Not one law enforcement officer was convicted of torture last year despite the fact that even the Prosecutor General is aware of cases of torture. The reason for such impunity is considered to be flaws in the entire judicial and law enforcement systems.
27-year-old Valentin Koliychuk is a Capitan in the Border Guard Service. During his holidays six months ago he was stopped by police while driving his father’s car. “They obstructed me from doing a manoeuvre. I got out of the car and immediately received a blow to the head and lost consciousness. When I came to, I was lying in handcuffs, with my face smashed in. I only moved and they thrust me face down in the boot and hit me around the waist and on the buttocks. I never did understand the reason, but they began discussing in front of me how to justify their actions.”

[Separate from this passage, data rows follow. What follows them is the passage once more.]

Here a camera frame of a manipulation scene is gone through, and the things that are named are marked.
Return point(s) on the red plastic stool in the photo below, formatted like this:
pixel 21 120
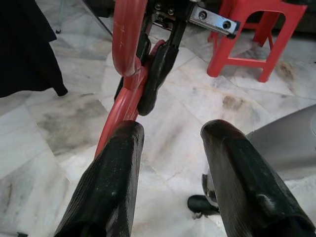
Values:
pixel 237 61

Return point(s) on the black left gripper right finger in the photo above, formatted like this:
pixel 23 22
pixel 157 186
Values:
pixel 247 192

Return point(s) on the salmon pink plastic hanger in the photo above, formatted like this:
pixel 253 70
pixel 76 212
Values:
pixel 128 37

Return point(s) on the black garment with red trim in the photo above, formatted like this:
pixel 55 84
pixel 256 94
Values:
pixel 24 49

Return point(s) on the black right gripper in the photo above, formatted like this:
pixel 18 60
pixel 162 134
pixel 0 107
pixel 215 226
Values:
pixel 180 7

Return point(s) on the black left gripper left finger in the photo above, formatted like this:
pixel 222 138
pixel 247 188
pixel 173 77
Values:
pixel 103 192

The police patrol decided to conceal their actions by claiming that Valentin had been inebriated, his father says. “They poured vodka over him and took him to the drug and alcohol treatment centre, and then traffic police drove him in an unknown direction for another four hours. They brought him unconscious to the military hospital in Zhytomyr.”
The case involving Valentin’s beating has been continuing for several months. The police are not commenting. The Head of the CID for the Zhytomyr Regional Police Serhiy Talko told Radio Svoboda that he knew nothing about the case, since he’d only returned from holiday the day before. He gave a telephone number for the department dealing with such complaints. They checked and the number is not used in the network.
According to bar lawyer Volodymyr Hrechanivsky it is very difficult to prove that the police applied torture and to get prosecutions. He attributes this to flaws in the Criminal Procedure Code and also to lack of professionalism within the service and lack of control over the police.
Both lawyers and human rights groups are calling for judicial reform and changes to criminal legislation. Lawyer Oleh Veremiyenko believes that special criminal courts should be created to reduce the period of waiting for cases to be heard. He also considers that juries need to be introduced as normal courts have been totally discredited. He mentions also the need to fix the period of time a person can be held in a SIZO [pre-trial detention centre], and suggests that torture could be reduced if there were independent forensic medicine units at each SIZO.
A draft law envisaging restrictions to the powers of the criminal investigation units has been sent to the Verkhovna Rada. The Head of the Parliamentary Committee on Legislative Provisions Viktor Shvets acknowledges the problem of torture and ill-treatment by police officers, but believes that the political will is lacking to achieve reform. He claims that society is also not ready to carry out reform of the law enforcement system.
Each year half a million people spend time in a SIZO. In 2008 15 remand prisoners died.
According to information from the Prosecutor General’s Office, last year 14 cases involving alleged torture by police officers were examined, however there was not one conviction.